COWAN POINT RESIDENCE

Bowen Island, BC

Set on acreage over looking gardens, forests and the ocean beyond the client’s brief for this house called for a more traditional form of architecture. By introducing an array of classical and romantic ideas such as a formal fireplace, steeper roofs with bedrooms tucked under, a front and rear porch and a large outdoor fireplace and oversized stone chimney  this home creates an identity that draws from the family’s roots in rural Alberta. By embellishing the traditional with a more contemporary, sparse  and even industrial detailing such as forgoing window trim, adding exposed steel heavy timber connectors, and cladding the building in colourful cedar shingles the home is well grounded in its west coast setting.

The floorplan follows the site’s topography stepping up and down the better meet grade on all sides. The changes in floorplan help define the internal spaces and connect them to one another at logical points in the architecture. Natural daylight is brought in on all sides through clerestory windows, a south facing window wall, corner windows and interior windows that help draw light from one soave into another.

The stone fireplace becomes the anchoring element drawing the exterior stone cladding into the interior and inversely connecting the home’s occupants with the natural world beyond.

Rain water is collected from the roofs for watering the garden and is stored in large storage tanks located under the music room’s rear covered deck.

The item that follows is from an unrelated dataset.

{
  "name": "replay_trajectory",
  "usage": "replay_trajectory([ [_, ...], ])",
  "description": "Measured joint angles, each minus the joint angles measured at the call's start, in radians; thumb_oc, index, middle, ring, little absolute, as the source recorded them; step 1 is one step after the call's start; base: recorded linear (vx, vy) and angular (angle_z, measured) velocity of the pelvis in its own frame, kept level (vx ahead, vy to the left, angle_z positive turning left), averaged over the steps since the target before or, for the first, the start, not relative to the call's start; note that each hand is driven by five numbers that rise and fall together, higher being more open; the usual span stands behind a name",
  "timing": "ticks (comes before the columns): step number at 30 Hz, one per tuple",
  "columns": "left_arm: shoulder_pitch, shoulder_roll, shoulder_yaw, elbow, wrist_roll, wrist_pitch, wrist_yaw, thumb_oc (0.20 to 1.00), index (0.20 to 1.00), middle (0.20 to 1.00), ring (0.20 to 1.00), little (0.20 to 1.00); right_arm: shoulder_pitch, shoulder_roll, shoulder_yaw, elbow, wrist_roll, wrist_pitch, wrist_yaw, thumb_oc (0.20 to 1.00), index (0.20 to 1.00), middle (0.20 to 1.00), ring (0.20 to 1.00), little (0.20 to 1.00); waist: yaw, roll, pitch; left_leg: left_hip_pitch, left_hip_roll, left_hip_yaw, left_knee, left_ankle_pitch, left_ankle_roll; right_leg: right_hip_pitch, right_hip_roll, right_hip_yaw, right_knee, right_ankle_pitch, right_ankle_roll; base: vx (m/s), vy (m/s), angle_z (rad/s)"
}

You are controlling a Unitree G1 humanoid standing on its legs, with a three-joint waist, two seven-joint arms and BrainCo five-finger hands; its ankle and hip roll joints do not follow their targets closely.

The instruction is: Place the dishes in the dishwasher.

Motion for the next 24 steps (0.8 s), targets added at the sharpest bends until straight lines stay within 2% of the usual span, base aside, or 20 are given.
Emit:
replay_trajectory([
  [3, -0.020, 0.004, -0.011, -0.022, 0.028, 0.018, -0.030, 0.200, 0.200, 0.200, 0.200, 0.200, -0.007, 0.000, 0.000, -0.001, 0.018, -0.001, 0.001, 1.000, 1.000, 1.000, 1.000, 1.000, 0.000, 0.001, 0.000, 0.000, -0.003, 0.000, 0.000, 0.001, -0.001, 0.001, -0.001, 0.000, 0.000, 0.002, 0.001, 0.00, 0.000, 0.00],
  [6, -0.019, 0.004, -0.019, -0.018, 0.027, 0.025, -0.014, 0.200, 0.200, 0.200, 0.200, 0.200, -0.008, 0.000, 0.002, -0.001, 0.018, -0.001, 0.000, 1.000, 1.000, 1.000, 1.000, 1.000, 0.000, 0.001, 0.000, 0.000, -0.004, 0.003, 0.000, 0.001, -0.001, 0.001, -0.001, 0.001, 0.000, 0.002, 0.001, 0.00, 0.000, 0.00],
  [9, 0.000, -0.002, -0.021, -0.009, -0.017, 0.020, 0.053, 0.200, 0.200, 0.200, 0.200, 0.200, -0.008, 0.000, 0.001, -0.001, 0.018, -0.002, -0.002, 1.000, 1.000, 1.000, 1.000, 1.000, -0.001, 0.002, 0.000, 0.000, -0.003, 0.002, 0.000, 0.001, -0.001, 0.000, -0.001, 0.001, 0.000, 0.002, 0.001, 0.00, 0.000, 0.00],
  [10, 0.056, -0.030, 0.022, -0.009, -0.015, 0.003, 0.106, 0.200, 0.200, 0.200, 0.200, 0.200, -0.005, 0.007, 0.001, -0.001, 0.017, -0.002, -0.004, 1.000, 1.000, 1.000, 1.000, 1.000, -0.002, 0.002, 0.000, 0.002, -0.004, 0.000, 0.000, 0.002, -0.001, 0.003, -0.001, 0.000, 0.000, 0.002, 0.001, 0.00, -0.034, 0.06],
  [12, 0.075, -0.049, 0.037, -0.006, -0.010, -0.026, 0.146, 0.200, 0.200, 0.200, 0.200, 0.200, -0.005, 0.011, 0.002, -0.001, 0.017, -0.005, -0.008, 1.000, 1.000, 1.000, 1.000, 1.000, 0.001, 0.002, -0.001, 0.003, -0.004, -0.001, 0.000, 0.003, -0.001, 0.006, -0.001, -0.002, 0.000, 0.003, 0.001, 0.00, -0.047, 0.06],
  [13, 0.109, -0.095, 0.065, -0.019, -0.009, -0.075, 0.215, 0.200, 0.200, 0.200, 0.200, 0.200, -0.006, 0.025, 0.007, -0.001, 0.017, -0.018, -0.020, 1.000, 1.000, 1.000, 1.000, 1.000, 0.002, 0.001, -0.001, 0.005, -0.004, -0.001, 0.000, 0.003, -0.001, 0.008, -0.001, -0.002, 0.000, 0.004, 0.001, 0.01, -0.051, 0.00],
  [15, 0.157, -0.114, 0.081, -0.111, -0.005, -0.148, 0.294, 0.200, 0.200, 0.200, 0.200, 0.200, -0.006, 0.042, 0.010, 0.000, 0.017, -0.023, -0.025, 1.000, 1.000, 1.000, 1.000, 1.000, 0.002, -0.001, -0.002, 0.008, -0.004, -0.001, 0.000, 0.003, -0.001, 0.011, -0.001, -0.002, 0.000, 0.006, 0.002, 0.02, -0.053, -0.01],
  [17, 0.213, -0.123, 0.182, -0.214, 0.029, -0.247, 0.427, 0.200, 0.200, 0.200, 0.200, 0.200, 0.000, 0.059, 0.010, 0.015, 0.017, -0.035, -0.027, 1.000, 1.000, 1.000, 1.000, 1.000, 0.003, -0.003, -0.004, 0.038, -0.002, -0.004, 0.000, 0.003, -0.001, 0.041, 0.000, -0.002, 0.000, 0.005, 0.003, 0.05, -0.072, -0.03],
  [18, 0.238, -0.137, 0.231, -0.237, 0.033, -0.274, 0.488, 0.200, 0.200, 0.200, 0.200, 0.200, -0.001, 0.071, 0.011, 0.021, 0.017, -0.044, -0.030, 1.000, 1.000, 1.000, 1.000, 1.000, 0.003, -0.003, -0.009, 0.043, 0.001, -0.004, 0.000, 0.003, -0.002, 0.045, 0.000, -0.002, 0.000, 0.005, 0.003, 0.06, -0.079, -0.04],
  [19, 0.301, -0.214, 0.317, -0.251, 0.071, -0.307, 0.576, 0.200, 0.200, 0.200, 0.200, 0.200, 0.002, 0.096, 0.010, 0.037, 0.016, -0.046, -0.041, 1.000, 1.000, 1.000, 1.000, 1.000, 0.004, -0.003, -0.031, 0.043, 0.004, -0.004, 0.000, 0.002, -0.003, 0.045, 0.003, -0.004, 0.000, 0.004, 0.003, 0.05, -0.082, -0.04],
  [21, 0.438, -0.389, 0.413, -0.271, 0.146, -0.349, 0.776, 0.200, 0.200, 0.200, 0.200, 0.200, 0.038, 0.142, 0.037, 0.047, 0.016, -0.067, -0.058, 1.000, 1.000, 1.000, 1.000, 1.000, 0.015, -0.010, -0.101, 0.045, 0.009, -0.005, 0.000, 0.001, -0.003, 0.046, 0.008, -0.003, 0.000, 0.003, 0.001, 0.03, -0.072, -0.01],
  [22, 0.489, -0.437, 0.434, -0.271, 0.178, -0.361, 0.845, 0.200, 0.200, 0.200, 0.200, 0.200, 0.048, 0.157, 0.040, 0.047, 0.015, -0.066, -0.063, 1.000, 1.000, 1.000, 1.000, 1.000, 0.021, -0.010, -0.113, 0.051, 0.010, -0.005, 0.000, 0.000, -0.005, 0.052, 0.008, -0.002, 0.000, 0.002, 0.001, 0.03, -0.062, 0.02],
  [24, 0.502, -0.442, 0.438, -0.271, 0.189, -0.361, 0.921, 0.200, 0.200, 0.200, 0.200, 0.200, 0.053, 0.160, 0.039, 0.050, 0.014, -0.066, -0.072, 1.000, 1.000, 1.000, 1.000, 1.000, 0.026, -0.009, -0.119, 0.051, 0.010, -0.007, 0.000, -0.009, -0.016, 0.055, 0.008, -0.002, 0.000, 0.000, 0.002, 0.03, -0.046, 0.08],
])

Timber knee braces add an element of crafted purposeful ornament and help support the broad overhangs and exposed rafters.  Where overhangs may limit the amount of natural daylight reaching further back into the structure glass skylights are introduced to ensure the interior’s high level of natural daylight is sustained throughout the house. In this intersection of traditional and more contemporary building craft, form and function a deeply rooted regional architectural style emerges. In many parts of this house it is difficult to separate what is refined millwork versus framed carpentry. The home becomes as much a persona of the builders as it does the client-architect relationship.